7. Learned Departmental Representative strongly and very vehemently supported the order of the CIT and filed written submissions which have been placed on record. She submitted that the orders for both the assessment years, i.e., 1992-93 and 1993-94 were completed by the AO prior to the completion of assessment for asst. yr, 1991-92 which resulted in heavy additions of Rs. 42,46,621 and as on 5th Jan., 1996, i.e., the date on which CIT passed the orders under Section 263, there was sufficient material before him to believe that the assessment for both these years had been completed in undue haste before passing the assessment order for asst. yr. 1991-92 and without making proper enquiries with regard to the cost analysis and the sale price analysis as per menu card. The orders were passed by the CIT after going through the accounts of the assessee for all the three years, i.e., asst. yrs.

1991-92, 1992-93 and 1993-94 and it was found that in respect of all the years, position of trading results was the same.
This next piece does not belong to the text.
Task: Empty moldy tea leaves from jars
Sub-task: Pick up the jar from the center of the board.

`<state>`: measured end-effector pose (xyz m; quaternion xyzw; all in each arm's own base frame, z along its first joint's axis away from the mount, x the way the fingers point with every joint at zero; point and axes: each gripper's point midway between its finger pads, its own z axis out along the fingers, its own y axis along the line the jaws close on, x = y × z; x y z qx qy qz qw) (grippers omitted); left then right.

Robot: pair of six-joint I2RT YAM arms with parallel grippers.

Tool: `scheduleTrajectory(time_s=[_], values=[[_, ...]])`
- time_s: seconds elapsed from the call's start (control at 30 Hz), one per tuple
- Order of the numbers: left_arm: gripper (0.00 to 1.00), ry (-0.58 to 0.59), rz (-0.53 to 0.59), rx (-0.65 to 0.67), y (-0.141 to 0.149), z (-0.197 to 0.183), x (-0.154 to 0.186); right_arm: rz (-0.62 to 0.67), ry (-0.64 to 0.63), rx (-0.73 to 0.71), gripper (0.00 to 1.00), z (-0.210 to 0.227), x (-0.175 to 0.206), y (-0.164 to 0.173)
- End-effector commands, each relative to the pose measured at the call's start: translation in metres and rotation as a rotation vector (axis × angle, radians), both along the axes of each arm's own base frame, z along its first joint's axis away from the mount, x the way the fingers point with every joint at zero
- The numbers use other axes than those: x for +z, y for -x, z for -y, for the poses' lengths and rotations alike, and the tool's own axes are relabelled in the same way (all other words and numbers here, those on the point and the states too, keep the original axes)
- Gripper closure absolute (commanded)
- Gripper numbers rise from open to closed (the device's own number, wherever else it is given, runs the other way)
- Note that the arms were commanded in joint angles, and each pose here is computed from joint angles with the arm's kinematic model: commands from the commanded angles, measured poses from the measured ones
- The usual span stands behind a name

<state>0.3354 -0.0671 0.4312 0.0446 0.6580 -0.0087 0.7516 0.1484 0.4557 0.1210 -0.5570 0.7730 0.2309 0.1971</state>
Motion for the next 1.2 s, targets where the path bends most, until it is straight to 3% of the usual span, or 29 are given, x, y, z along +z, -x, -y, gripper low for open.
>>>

It was further stated that the assessee had not issued any cash memo in respect of the sales made at the counter with the result that the authenticity of actual sales made at the counter and entered in the books of accounts was not verifiable and thus, the CIT rightly formed the opinion that the assessments had been made without making any enquiries into the margin of GP involved on the sale of items. She further submitted that the powers of the CIT under Section 263 are in the nature of supervisory discretion and are of wide amplitude and Section 263 confers powers on the CIT to call for and to examine the record of any proceeding, subsequent events relating to assessment and he can base his decision/satisfaction upon any record relating to any proceedings under this Act available at the time of examination by the CIT. She also relied on the following decisions of the Hon'ble Supreme Court : Relying on these judgments, learned Departmental Representative strongly supported the impugned orders.

8. In the rejoinder, the Authorised Representative for the assessee distinguished the facts as reported in the case laws cited by the learned Departmental Representative with the facts of the case of the assessee before us. He also brought to our notice that although a charge was made out for effecting counter sales without cash memos, but even while framing assessment for asst. yrs. 1991-92 to 1993-94 no fault was found by the AO in respect of the counter sales. The AO in asst. yrs. 1992-93 and 1993-94 and even earlier year had accepted the sales, purchases, book results and no addition was made.

9. We have carefully considered the submissions of both the sides and have also gone through the orders by the AO as well as by the CIT. A perusal of the orders passed by the CIT indicates that the assessment orders passed by the AO under Section 143(3) have been cancelled on the ground that the desired enquiries have not been made and the assessments have been framed in undue haste.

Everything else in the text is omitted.